• Description of the task:
Each line of the material must appear again in the answer, exactly.

• Source material:
:::
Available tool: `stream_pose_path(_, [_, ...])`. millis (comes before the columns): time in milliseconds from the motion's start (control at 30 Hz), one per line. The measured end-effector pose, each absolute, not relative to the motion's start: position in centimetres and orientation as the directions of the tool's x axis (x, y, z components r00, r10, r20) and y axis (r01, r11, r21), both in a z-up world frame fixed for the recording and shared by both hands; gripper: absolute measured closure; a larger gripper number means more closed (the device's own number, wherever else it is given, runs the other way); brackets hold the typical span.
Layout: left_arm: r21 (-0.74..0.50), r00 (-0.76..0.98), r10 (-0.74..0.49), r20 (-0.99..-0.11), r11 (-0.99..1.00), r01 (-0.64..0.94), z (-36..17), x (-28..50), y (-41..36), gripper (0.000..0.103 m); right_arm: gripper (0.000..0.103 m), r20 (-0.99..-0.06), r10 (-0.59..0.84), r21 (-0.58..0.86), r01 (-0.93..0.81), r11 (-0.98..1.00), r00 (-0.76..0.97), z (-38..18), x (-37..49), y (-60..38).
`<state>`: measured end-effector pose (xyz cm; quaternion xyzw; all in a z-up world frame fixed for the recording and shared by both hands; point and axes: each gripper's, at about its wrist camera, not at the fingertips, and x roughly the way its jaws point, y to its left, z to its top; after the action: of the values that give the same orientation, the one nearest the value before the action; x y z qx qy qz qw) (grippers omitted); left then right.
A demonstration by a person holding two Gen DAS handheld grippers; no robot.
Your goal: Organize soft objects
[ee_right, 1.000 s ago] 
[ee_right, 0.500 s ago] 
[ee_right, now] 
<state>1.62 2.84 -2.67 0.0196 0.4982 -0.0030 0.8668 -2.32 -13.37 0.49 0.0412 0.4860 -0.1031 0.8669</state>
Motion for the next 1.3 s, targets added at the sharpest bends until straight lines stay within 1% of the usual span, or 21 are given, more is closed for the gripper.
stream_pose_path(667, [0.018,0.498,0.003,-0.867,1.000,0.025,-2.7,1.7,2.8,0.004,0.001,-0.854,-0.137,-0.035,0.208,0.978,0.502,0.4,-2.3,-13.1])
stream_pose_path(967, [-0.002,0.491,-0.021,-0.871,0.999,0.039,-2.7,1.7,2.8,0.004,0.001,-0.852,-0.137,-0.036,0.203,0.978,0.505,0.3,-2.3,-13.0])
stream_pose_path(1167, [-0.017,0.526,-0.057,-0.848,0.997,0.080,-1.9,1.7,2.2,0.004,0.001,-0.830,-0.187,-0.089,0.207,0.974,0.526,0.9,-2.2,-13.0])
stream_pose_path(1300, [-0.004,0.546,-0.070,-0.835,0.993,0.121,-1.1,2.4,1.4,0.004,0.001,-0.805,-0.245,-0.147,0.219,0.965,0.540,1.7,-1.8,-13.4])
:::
• Written answer:
Available tool: `stream_pose_path(_, [_, ...])`. millis (comes before the columns): time in milliseconds from the motion's start (control at 30 Hz), one per line. The measured end-effector pose, each absolute, not relative to the motion's start: position in centimetres and orientation as the directions of the tool's x axis (x, y, z components r00, r10, r20) and y axis (r01, r11, r21), both in a z-up world frame fixed for the recording and shared by both hands; gripper: absolute measured closure; a larger gripper number means more closed (the device's own number, wherever else it is given, runs the other way); brackets hold the typical span.
Layout: left_arm: r21 (-0.74..0.50), r00 (-0.76..0.98), r10 (-0.74..0.49), r20 (-0.99..-0.11), r11 (-0.99..1.00), r01 (-0.64..0.94), z (-36..17), x (-28..50), y (-41..36), gripper (0.000..0.103 m); right_arm: gripper (0.000..0.103 m), r20 (-0.99..-0.06), r10 (-0.59..0.84), r21 (-0.58..0.86), r01 (-0.93..0.81), r11 (-0.98..1.00), r00 (-0.76..0.97), z (-38..18), x (-37..49), y (-60..38).
`<state>`: measured end-effector pose (xyz cm; quaternion xyzw; all in a z-up world frame fixed for the recording and shared by both hands; point and axes: each gripper's, at about its wrist camera, not at the fingertips, and x roughly the way its jaws point, y to its left, z to its top; after the action: of the values that give the same orientation, the one nearest the value before the action; x y z qx qy qz qw) (grippers omitted); left then right.
A demonstration by a person holding two Gen DAS handheld grippers; no robot.
Your goal: Organize soft objects
[ee_right, 1.000 s ago] 
[ee_right, 0.500 s ago] 
[ee_right, now] 
<state>1.62 2.84 -2.67 0.0196 0.4982 -0.0030 0.8668 -2.32 -13.37 0.49 0.0412 0.4860 -0.1031 0.8669</state>
Motion for the next 1.3 s, targets added at the sharpest bends until straight lines stay within 1% of the usual span, or 21 are given, more is closed for the gripper.
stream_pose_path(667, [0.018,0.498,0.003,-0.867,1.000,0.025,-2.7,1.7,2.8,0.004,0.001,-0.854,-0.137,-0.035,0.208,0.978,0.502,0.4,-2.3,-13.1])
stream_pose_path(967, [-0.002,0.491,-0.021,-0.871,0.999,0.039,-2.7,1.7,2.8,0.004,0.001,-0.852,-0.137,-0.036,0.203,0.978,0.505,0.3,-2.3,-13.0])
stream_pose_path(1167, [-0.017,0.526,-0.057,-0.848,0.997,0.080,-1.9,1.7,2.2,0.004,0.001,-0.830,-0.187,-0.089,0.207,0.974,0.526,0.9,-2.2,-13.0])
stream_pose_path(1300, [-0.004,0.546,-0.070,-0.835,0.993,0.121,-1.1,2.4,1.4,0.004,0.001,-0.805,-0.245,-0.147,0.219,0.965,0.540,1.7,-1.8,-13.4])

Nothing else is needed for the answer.